Records from a collection ->
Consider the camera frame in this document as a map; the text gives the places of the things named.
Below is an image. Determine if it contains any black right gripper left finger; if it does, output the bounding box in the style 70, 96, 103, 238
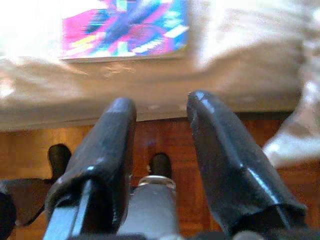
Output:
44, 97, 137, 238

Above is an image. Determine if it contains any grey black robot left leg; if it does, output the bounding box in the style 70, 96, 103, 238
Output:
0, 143, 72, 240

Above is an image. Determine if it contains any bed with grey floral sheet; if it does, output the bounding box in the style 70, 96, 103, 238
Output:
0, 0, 320, 132

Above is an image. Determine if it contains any grey black robot leg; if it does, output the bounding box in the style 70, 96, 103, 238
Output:
117, 152, 182, 237
0, 143, 72, 240

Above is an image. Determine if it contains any colourful anime comic book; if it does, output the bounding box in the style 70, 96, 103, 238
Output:
59, 0, 191, 62

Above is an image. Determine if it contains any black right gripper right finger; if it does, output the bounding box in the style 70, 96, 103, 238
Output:
186, 89, 308, 237

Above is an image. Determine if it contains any grey black robot right leg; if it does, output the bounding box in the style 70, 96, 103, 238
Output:
117, 152, 182, 237

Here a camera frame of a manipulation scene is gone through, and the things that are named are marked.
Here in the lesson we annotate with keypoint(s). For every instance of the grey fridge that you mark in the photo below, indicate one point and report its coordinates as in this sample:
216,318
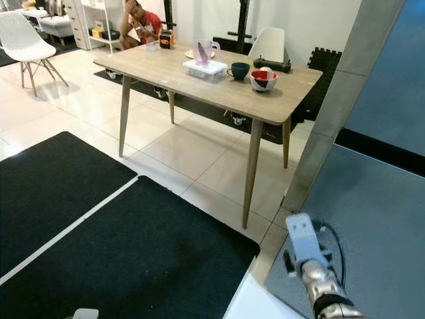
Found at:
392,66

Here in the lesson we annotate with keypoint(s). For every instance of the black floor mat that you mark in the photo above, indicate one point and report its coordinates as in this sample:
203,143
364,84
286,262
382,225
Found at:
60,193
139,266

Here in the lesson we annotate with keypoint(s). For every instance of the black foam puzzle tiles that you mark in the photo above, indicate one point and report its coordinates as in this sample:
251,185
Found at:
322,83

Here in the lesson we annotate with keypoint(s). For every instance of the red and white bowl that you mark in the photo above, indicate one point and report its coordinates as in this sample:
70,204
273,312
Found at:
264,81

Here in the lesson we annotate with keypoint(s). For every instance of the light wooden table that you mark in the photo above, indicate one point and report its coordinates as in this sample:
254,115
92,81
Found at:
206,90

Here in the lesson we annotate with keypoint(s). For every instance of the dark teal mug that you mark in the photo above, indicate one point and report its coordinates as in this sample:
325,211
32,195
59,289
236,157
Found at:
240,71

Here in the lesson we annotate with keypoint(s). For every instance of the long black table gadget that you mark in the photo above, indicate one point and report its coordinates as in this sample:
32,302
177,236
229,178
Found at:
272,64

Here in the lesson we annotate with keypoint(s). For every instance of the white tissue box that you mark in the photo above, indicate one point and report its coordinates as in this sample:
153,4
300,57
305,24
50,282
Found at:
206,71

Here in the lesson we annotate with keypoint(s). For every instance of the white shell chair wooden legs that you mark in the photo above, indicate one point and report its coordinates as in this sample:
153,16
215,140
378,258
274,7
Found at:
267,43
26,40

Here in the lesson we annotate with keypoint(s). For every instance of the clear pink pitcher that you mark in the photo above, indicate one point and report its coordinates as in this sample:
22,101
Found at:
204,52

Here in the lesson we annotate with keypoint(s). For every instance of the small pale plate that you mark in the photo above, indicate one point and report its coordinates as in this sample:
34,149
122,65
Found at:
190,53

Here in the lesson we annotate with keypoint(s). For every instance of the black metal upright stand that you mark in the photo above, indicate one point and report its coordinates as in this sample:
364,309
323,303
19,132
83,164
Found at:
242,23
168,13

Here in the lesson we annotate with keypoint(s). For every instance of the orange and black device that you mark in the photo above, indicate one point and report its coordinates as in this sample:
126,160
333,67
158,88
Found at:
167,40

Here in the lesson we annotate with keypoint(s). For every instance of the white ottoman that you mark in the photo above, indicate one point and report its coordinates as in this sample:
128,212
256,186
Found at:
54,26

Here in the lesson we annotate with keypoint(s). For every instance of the person in red shirt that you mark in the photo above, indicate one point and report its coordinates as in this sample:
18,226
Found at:
146,23

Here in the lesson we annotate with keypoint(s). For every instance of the white shelf unit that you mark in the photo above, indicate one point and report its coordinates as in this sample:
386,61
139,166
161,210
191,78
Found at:
86,20

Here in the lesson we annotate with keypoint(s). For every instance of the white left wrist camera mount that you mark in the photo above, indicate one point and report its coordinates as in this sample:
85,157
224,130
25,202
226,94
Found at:
86,314

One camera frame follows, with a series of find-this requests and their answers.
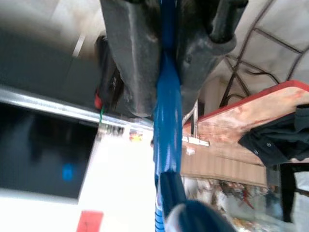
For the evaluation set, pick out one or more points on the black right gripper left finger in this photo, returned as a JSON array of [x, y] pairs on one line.
[[135, 60]]

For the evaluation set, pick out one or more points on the large black television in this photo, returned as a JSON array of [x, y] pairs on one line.
[[36, 157]]

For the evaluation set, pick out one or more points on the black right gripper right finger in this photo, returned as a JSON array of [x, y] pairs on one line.
[[202, 53]]

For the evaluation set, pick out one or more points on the silver metal clothes rack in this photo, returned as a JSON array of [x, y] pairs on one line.
[[48, 104]]

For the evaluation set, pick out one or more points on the green hook hanger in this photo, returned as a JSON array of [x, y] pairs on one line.
[[102, 116]]

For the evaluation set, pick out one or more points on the black shirt green print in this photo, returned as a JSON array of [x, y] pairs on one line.
[[277, 140]]

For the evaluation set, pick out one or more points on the light wood sideboard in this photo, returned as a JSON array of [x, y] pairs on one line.
[[217, 166]]

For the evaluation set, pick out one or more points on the blue plastic hanger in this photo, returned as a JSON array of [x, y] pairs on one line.
[[167, 120]]

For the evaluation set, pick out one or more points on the marble pattern folding table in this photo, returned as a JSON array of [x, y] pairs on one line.
[[241, 120]]

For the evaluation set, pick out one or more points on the red wall decoration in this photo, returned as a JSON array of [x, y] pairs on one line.
[[90, 221]]

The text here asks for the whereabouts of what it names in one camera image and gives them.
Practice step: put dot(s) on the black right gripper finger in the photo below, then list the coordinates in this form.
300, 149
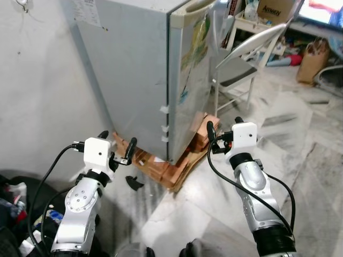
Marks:
210, 131
239, 120

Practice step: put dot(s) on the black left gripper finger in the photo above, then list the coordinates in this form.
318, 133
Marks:
131, 150
103, 134

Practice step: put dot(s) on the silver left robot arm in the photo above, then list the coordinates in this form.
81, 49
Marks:
80, 206

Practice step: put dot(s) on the small silver fridge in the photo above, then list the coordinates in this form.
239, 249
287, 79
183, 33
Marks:
134, 69

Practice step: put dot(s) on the white paper fridge label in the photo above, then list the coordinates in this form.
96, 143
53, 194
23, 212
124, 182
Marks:
87, 12

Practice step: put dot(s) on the small black floor piece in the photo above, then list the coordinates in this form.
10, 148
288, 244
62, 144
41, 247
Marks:
134, 183

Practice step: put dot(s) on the brown flattened cardboard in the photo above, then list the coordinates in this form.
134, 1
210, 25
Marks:
171, 171

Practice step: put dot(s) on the brown paper bag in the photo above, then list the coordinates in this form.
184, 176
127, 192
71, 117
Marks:
313, 64

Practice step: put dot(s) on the white shelf table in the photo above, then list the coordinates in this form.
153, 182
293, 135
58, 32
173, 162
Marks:
252, 27

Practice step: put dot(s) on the robot right leg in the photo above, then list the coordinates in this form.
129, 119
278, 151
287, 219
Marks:
193, 249

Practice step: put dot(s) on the printed cardboard box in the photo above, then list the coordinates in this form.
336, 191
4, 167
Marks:
274, 9

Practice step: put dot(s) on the black bag pile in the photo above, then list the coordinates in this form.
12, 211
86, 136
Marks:
16, 230

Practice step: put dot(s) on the lit television screen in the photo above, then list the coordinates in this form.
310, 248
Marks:
321, 10

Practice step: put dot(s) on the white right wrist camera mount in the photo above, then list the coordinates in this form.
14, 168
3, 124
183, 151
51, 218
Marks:
244, 138

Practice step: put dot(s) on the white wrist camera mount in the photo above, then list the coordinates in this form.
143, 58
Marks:
97, 154
244, 138

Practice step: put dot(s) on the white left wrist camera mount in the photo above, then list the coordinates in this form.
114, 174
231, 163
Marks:
97, 154

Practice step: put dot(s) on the white metal tube frame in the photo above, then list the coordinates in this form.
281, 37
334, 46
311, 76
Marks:
321, 72

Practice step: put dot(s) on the metal wall hook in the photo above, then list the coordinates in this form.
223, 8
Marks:
22, 5

YOUR GOAL ->
Check each line of the records above for the string "gives", and report every line that has it.

OUTPUT FOR THIS EXERCISE ->
Consider the camera frame in this document as a map; the text gives the places of the things named.
The text here asks for the whereabouts of what it names in one camera image and gives them.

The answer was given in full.